A public librarian until five years ago, she has been moved by the tales she has heard from adult readers at One Book sessions. "They come up at the end and quietly tell you a story about their lives. It's very humbling."
But, for some, the football is the best bit. In early May, An Phobail Na Rossan, a 98 per cent Catholic school in Dunloe, Co Donegal, welcomed the under-16s from Derry Institute, the Irish League club with a mainly Protestant following, for a discussion about Divided City followed by football and tea. The Institute hosted a return match, which coincided with Theresa Breslin's second visit to Derry.
"We have a lot of pupils who travel to Glasgow every fortnight for matches - families in this area have spent time working in Glasgow, then settled back here," says John Gorman, an English teacher at An Phobail Na Rossan.
"The kids are very aware of the issues in the book."
Mr Gorman is organising a joint visit to Glasgow with the Institute next term, including tours of both Celtic and Rangers grounds. As Theresa Breslin says: "This project is about more than the book, it's got a life of its own."

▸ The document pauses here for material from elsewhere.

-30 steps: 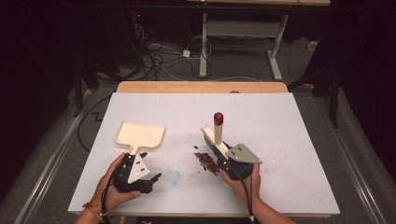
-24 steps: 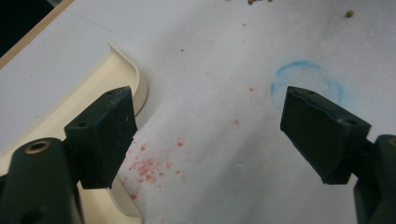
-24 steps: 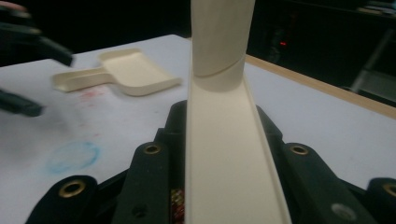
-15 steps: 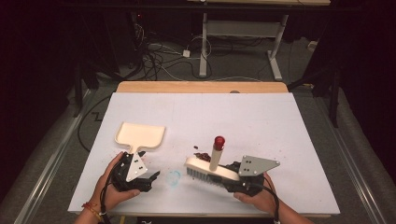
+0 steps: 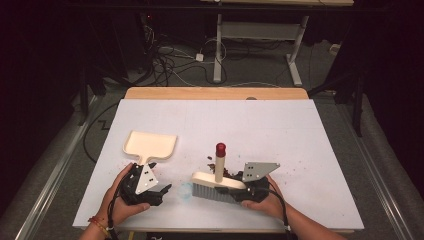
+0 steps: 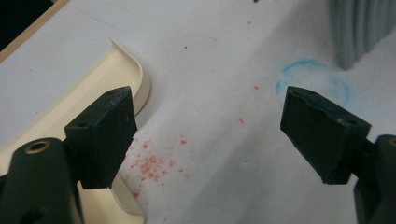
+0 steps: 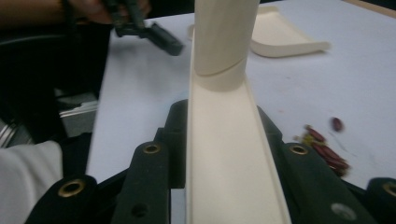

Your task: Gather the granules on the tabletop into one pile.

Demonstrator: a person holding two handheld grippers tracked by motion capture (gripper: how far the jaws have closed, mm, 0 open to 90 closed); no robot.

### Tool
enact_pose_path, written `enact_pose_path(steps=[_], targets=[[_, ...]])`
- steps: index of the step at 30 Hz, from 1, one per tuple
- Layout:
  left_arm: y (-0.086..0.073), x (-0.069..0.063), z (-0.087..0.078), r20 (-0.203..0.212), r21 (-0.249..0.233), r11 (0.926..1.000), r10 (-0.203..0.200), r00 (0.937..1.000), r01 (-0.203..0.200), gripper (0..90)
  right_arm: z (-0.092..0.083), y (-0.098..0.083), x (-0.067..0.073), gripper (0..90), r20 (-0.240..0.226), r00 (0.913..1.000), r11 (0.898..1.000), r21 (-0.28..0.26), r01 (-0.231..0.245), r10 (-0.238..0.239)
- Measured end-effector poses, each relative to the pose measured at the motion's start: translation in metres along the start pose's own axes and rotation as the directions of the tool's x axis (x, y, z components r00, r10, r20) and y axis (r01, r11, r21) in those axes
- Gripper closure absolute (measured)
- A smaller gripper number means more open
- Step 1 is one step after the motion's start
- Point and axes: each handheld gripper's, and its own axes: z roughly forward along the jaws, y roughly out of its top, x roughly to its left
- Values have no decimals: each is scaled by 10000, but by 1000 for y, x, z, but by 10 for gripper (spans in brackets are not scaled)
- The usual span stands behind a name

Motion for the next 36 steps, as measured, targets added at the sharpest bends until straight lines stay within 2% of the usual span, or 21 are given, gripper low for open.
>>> enact_pose_path(steps=[4,8,12,18,23,24,26,32,36], targets=[[1,0,0,2,-14,10000,33,10000,-33,178,0,-1,-12,672,357,9989,9995,-102,-307,310],[1,-1,1,38,-3,10000,63,10000,-63,178,-1,-1,-19,671,481,9983,9993,-200,-318,328],[2,-2,2,97,46,9999,143,9999,-143,178,0,1,-26,671,563,9984,9996,-278,-46,61],[3,-2,3,122,74,9999,153,9998,-154,178,6,4,-41,671,330,9992,9991,-354,215,-204],[3,-2,5,143,153,9997,163,9998,-165,178,6,7,-44,671,332,9986,9986,-332,419,-408],[3,-2,5,158,153,9997,176,9997,-178,178,6,9,-44,672,441,9981,9983,-370,446,-430],[3,-3,4,154,132,9997,201,9997,-203,178,4,11,-45,671,349,9988,9980,-537,347,-328],[3,-2,4,130,108,9998,167,9998,-168,178,-4,20,-43,671,417,9978,9960,-711,539,-511],[3,-2,4,146,130,9997,185,9997,-187,178,-11,30,-47,671,809,9947,9941,-835,697,-629]])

Divided City by Theresa Breslin is published in paperback by Corgi. For teaching notes see the resources section of www.booktrusted.co.uk
A LONG WAY FROM LEEDS
Leeds was the first UK city to follow the US's city-wide reading trend, with Patrick Suskind's Perfume in 2002. Bristol started with Treasure Island in 2003 and this year has been reading Around the World in Eighty Days. Brighton and Hove read Alice in Wonderland last year; this year's book is Hotel World by Ali Smith. Kent organised a county-wide focus on Great Expectations last year. Liverpool read Holes by Louis Sachar in 2004-05 and Millions by Frank Cottrell Boyce in 2005-06.